三度目のランデヴー | ナノ


3.


空却とわたしは、ご近所さんだった。

彼のお家は地元でも大きなお寺さんで、わたしの家も当たり前のようにそこの檀家だった。それに加えてうちの父と空却のお父さんは同級生らしくとても仲が良くて、わたしたちは小さい頃から顔を合わせることが多かった。空却は昔からこのとおりのやんちゃ坊主で、会うたびわたしにちょっかいをかけてきたし、わたしもわたしで小さくて賢くてすばしっこいこの男の子のことが可愛くてしょうがなかった。だからなんだかんだで、親戚同士のように仲が良かった。
わたしのほうが年齢はいくつか上だったけれど、空却は昔からへんに大人びた…というよりもずいぶん達観したところのある子どもだったから、どちらが年上なんだかよくわからなくなる時もしょっちゅうだった。とはいえ、空却は小さいころからどちらかというと小柄で、はたからみればわたしのほうがきちんと年上に見えるものだから、姉弟に間違えられることもよくあった。そのたび空却は不服そうにしていたけれど、実際わたしのほうがおねえさんなのだから、とうぜんのことだと思う。

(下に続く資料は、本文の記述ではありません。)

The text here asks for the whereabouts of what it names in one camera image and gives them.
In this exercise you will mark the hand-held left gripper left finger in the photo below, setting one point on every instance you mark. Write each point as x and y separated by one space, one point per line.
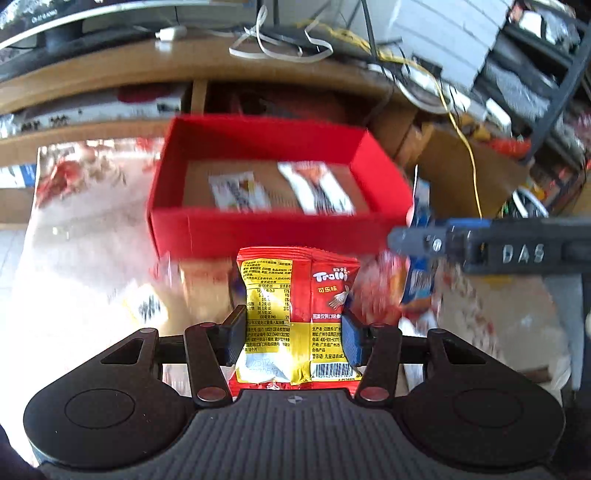
233 339

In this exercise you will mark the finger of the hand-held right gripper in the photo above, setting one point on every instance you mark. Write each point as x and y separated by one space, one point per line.
415 240

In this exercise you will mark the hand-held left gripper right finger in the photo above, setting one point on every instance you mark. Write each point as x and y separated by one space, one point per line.
354 339

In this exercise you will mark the blue snack packet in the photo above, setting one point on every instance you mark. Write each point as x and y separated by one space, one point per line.
418 286

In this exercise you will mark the red yellow gummy packet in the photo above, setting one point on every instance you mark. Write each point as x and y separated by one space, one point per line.
281 318

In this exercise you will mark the clear round cake packet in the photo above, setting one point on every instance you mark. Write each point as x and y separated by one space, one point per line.
381 286

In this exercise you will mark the beige pastry packet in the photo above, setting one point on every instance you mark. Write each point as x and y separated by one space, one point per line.
205 286

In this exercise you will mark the white steamed cake packet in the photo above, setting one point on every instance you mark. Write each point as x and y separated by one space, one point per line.
145 304

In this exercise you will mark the white packet with red label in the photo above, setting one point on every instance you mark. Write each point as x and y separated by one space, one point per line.
318 189

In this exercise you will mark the red cardboard box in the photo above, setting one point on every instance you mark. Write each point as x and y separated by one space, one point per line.
277 228

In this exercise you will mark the silver white snack packet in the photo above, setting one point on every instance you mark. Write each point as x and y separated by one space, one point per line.
240 194

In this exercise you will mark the brown cardboard box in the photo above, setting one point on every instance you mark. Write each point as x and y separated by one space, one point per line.
448 184

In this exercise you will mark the red plastic bag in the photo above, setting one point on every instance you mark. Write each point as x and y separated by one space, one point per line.
510 146

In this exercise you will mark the black shelf rack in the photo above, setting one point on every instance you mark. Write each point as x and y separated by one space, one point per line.
558 99

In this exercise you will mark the wooden TV stand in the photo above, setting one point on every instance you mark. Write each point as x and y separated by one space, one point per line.
115 78

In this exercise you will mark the white power adapter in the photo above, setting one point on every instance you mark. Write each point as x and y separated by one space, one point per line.
170 33

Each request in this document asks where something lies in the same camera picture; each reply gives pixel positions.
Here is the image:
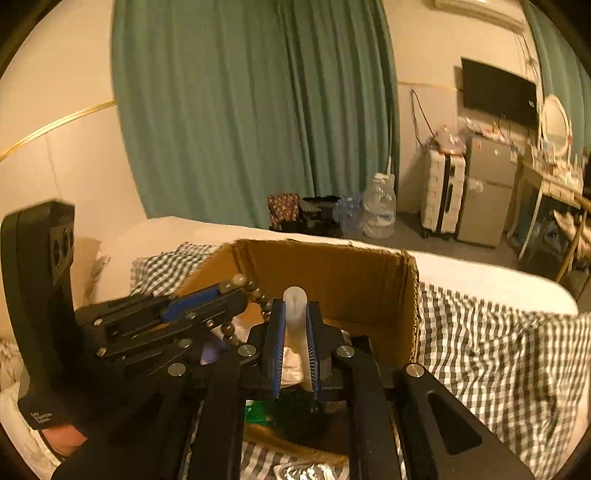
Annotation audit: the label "person's left hand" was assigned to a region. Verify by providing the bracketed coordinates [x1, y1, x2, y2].
[46, 425, 86, 455]

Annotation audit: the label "patterned bag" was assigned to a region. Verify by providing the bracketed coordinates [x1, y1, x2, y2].
[268, 193, 303, 232]

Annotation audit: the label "white air conditioner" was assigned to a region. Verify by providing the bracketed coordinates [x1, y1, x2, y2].
[433, 0, 527, 31]

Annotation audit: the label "white dressing table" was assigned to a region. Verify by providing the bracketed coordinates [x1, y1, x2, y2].
[508, 157, 591, 278]

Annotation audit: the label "narrow green curtain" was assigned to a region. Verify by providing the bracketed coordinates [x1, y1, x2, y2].
[522, 0, 591, 153]

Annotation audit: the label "clear plastic bag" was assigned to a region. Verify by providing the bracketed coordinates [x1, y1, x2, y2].
[429, 126, 467, 153]

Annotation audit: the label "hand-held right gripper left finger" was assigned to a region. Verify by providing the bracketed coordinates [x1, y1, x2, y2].
[55, 298, 284, 480]

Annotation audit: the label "green packet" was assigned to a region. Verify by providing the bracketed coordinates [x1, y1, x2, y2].
[245, 401, 279, 426]

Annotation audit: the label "cardboard box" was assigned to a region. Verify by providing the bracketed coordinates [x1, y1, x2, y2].
[178, 237, 422, 468]

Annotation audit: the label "white oval mirror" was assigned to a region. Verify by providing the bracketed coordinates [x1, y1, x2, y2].
[538, 95, 573, 160]

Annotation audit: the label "white suitcase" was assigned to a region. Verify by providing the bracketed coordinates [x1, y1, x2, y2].
[420, 148, 467, 238]

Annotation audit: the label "checked blanket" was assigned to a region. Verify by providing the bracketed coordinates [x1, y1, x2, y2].
[131, 242, 591, 480]

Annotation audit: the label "floral bedding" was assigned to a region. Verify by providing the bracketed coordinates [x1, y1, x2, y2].
[0, 337, 51, 462]

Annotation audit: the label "wide green curtain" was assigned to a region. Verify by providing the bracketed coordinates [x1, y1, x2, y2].
[112, 0, 400, 229]

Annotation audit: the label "dark bead bracelet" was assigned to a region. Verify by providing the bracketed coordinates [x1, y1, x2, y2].
[219, 273, 278, 354]

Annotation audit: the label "white tube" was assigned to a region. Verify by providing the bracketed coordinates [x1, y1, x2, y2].
[283, 286, 309, 388]

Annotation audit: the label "clear plastic packet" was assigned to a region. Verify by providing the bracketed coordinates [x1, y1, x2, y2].
[274, 463, 334, 480]

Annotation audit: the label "crushed plastic bottles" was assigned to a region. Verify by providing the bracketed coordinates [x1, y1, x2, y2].
[333, 191, 365, 236]

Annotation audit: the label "white bed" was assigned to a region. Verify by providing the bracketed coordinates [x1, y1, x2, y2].
[99, 215, 580, 315]

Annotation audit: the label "large water bottle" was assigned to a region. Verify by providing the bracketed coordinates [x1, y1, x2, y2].
[362, 173, 398, 238]

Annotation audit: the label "white cloth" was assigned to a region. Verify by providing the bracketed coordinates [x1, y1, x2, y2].
[283, 346, 306, 386]

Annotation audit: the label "dark bag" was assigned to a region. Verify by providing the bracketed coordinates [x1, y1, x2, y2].
[300, 196, 342, 236]

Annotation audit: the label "grey fridge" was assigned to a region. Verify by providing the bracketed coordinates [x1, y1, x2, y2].
[456, 136, 520, 247]

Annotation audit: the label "wooden chair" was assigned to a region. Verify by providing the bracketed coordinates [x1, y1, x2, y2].
[551, 191, 591, 296]

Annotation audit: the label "wall cable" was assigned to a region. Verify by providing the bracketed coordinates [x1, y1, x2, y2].
[410, 90, 432, 148]

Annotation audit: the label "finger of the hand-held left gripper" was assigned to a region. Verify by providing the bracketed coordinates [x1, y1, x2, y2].
[95, 293, 252, 384]
[76, 281, 232, 342]

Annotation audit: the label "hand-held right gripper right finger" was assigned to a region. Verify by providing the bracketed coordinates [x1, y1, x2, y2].
[305, 300, 536, 480]

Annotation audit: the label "black television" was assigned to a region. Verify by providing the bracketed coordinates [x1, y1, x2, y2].
[461, 58, 539, 126]

昔のことを思い出しながら、ソファにどかりと座る、柄の悪い少年を見やる。
あんなにかわいい男の子だったのに、ずいぶん大きくなってしまったな。ハイティーンの男子にしては背の高い方ではないのだろうけど、身体はしっかりと成長してたくましくて、男の子らしく大きくなった。そう思うと心が温かく、優しい気持ちでいっぱいになる。ああ、親戚のおばちゃんって、こんな気持ちなのかしら。
これ以上こころが老け込んでしまったら困るので、軽く頭を振って、思考をとめる。


「空却、ごはんたべた?」

「いや、食ってねェ」

「じゃあ適当になんかつくるね」

「…おー、助かる」

空却はやっぱりすこしだけ気まずそうな顔をしたまま、ポケットからスマホを取り出し、スクロールしはじめた。彼が部屋にいるだけで、あたりにあまく乾いたサンダルウッドの香りが広がる。すう、と肺に吸い込むと、まるでタイムスリップしたように懐かしく、なんとも穏やかな気持ちにさせてくれる。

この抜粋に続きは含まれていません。